All eyes back on Billy Burns as out-half takes centre stage
Ireland's Billy Burns. Picture: INPHO/Dan Sheridan
People have been at pains to express their sympathy and support for Billy Burns since the Ulster out-half kicked Ireland’s last chance of an opening Six Nations win long and dead in the Principality Stadium last Sunday.
Will Connors, James Lowe and Garry Ringrose were among the teammates to offer a pat on the back and an arm around the shoulder when they approached at the final whistle. Others have been doing much the same on social media through most of the week.
This being social media, though, some of those seeking to pre-empt a backlash against the player very quickly found themselves the targets of another brand of venom, their intentions thrown back in their faces and labelled as nothing more than virtue signalling.
Somewhere amid all this was your common or garden troll. Delightful.
Cian Healy has been a long and consistent, if semi-regular, presence on Twitter and Instagram but the Ireland prop didn’t add to the noise swirling around the web and he was magnificently blunt when asked if he had shared some private thoughts with Burns this week.
“He doesn’t tell me how to scrum and I don’t tell him how to kick,” he explained when asked if there was anything he could do to help his teammate turn the page and zone in on the business of filling in for Johnny Sexton against France tomorrow.
Burns, he added, is big enough and bold enough to look after himself. If that sounds a tad unreconstructed then there is truth in his associated remark that players are in international squads in the first place because they back themselves.

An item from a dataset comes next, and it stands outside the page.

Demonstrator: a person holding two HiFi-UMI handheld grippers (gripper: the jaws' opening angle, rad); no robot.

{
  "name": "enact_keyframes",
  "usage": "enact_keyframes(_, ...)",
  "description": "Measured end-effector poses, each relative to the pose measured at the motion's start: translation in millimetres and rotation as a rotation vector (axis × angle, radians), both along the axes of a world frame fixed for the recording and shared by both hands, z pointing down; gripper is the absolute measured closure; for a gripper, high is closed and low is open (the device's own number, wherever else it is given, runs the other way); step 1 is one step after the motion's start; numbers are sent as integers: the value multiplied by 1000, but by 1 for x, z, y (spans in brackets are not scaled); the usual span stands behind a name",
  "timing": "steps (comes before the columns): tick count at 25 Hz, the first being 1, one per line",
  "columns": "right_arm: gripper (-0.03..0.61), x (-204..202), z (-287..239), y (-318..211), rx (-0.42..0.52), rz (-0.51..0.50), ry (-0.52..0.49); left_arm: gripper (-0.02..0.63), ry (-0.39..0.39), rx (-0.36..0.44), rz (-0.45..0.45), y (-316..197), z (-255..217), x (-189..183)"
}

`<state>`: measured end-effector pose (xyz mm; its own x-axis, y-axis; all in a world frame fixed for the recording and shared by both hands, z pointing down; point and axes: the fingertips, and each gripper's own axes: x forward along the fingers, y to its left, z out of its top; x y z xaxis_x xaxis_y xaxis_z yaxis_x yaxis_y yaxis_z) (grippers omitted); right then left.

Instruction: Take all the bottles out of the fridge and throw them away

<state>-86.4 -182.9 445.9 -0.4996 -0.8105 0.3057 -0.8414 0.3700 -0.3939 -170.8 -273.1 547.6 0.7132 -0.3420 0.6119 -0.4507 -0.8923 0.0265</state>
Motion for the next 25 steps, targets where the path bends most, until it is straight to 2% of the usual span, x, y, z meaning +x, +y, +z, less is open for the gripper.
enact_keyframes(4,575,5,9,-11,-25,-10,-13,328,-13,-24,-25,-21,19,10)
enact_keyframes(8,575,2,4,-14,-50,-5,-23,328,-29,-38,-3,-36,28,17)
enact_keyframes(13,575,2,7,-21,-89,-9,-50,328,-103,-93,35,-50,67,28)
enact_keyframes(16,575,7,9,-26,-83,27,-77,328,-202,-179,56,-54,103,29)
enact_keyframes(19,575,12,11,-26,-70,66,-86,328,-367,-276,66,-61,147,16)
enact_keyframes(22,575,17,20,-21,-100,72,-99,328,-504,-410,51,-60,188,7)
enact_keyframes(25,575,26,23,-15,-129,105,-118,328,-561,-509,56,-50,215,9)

“I don’t think it’s an issue for us to start worrying about,” he said.
For the Burns family, this must all be painfully familiar territory. It’s a couple of months over two years since Freddie, his older brother, cost Bath a Champions Cup win at home to Toulouse with a disastrous handful of minutes towards the end.
It started with the simplest of penalty kicks that rebounded off a post with the hosts 22-20 down and deteriorated shortly after with Maxime Médard slapping the ball from his hand as he carried the ball across the try line and started to celebrate.
Billy spoke openly and honestly about it shortly afterwards.
“We talk about players having strong characters and stuff and that is what it comes down to,” he told RTÉ. “We are put out on the park, we are elite athletes, and we expect the best from ourselves.
“It is tough. That is the nature of the beast, but we wouldn’t have it any other way. I’m sure Fred will bounce back and get the winner next time.”
He didn’t. Not quite. The older of the siblings converted all five of his conversions a week later but Bath had to settle for a 35-35 draw away to Wasps and he had already hobbled off by the time Alex Davies missed a late penalty to deprive them yet another win.
A couple of months later and Freddie was back at the Ricoh Arena and scoring 19 of Bath’s 24 points in front of over 31,000 fans but he admitted later that the Toulouse episode had left him in a dark place and at an ultimate low.
Andy Farrell doesn’t do social media but hardly needed to be told that Billy Burns has been shipping serious flak online and that more reasoned analysts were questioning his candidacy for this role after a cameo that was pockmarked by a number of glaring errors.
He may or may not be a long-term option for Ireland at ten but you’d want a heart of stone to want anything other than some manner of personal vindication for him this weekend as he steps back in to an unforgiving spotlight.